The deep CNN architecture in the vanilla transfer learning pipeline. Audio embeddings were extracted from layer FC1 of the network, trained on out-domain data. Layers CC1…CC5 are double convolutional layers and C6 is a single convolutional layer. FC1 layer includes batch normalization and ReLu activation while FC2 has sigmoid activation. The global pooling layer averages segment-level embeddings to utterance-level. The soft-max layer outputs a node per labeled class.

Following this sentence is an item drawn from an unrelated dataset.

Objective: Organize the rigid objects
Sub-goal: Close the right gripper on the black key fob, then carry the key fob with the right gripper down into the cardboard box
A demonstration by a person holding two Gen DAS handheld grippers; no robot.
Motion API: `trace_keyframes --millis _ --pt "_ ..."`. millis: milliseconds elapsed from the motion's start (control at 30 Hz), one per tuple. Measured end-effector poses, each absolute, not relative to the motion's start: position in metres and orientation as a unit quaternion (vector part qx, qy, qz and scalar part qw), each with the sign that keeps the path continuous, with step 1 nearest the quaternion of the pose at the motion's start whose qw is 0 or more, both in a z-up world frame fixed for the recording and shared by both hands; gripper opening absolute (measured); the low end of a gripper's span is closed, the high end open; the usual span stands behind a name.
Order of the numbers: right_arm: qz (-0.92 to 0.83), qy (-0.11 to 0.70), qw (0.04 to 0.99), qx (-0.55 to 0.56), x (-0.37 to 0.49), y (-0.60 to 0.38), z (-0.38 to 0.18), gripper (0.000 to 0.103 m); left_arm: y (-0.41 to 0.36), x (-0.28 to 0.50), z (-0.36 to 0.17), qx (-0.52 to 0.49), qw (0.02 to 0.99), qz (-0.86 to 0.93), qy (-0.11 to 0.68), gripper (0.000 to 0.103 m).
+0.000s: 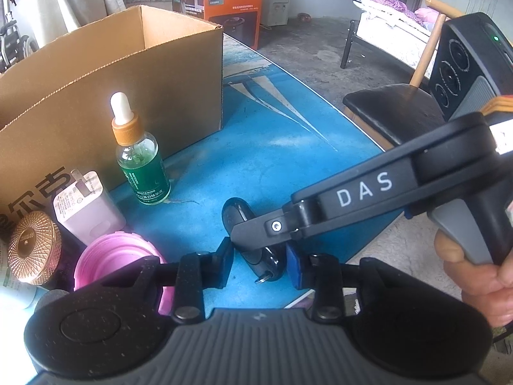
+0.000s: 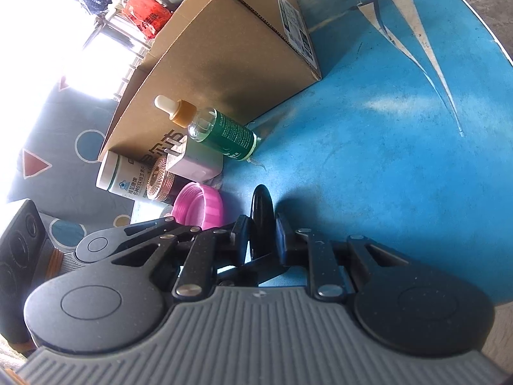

Illustration of a two-layer LadderNet, where x and x^ are input and reconstructed embeddings, y is the output label, and y~ the output of the noisy encoder, injected by Gaussian noise N (0, σ^2). Decoder paths are characterized by denoising functions g(.)and denoising costs Cd(.) at each layer.

 

Effect of feature-based normalization on weighted classification accuracy on ESC-50 and proposed SEDSET audio data. Notice the robustness of LadderNet and SVM models against feature normalization, while underlying that SVM performance varied highly during parameter optimization. In the left panel, ELM appears poor in learning the representation without proper normalization of the input data, while LadderNet is slightly affected by it potentially by mismatches between train and test data.